W Wielkiej Brytanii rozpoczęła się akcja „kto da więcej”. Firmy dosłownie zaczynają licytować się o kierowców ciężarówek, robiąc przy tym mnóstwo szumu w mediach.

W ubiegłym tygodniu Tesco ogłosiło jednorazowy bonus dla kierowców zgłaszających się do pracy. Kto zdecyduje się na podpisanie umowy do 30 września, ten otrzyma gratyfikację w wysokości 1000 funtów. To równowartość 5300 złotych. W ten sposób firma chce przyciągnąć pracowników z innych firm, by wypełnić puste miejsca w swoich ciężarówkach.

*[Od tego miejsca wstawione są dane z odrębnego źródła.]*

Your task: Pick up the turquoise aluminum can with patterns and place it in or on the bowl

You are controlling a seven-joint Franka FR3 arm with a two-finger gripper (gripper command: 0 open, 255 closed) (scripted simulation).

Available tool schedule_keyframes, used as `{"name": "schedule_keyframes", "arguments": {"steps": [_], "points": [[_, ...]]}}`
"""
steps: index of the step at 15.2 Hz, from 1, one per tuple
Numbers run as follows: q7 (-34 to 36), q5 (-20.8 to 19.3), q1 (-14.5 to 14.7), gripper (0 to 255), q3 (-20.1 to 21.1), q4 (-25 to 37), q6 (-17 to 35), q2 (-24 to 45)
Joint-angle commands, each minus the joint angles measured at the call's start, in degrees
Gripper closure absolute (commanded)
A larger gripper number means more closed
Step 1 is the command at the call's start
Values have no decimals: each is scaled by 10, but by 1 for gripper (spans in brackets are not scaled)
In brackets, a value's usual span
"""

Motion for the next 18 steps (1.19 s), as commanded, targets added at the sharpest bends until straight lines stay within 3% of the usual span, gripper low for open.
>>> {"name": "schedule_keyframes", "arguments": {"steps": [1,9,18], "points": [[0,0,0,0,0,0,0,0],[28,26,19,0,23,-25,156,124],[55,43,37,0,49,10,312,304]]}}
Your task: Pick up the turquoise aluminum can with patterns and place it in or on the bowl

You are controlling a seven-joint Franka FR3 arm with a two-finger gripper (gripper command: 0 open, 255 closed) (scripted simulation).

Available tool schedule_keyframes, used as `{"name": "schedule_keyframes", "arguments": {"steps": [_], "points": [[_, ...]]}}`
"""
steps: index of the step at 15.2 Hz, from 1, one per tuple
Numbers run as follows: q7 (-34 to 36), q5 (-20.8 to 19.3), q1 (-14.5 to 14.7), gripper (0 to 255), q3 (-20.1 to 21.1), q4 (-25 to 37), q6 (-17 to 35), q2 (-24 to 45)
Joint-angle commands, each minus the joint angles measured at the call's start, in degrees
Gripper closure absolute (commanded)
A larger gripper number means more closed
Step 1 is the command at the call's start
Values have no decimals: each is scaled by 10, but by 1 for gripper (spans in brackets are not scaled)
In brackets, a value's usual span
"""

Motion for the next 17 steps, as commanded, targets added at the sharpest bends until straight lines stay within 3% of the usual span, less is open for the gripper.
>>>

Inne firmy musza więc teraz zareagować. I tak brytyjski oddział firmy Aldi właśnie ogłosił wielka kampanię podwyżek dla kierowców ciężarówek. Nowe wynagrodzenia mają uczynić firmę jednym z najlepszych płatników w branży, dokładnie po to, by kierowcy nie zdecydowali się na przejście na przykład do Tesco. Za to Aldi nie zapowiedziało jednorazowych bonusów za sam fakt podpisania umowy. Najwyraźniej więc firmie bardziej zależy na zachowaniu dotychczasowych kierowców niż poszukiwaniu tych nowych.

Dla wyjaśnienia jeszcze dodam, że przedbrexitowe wyjazdy oraz pandemiczne wstrzymanie egzaminów skutkowało w Wielkiej Brytanii ogromnym brakiem kierowców ciężarówek. Według szacunków organizacji przewoźników RHA, praca czeka na nawet 100 tys. osób.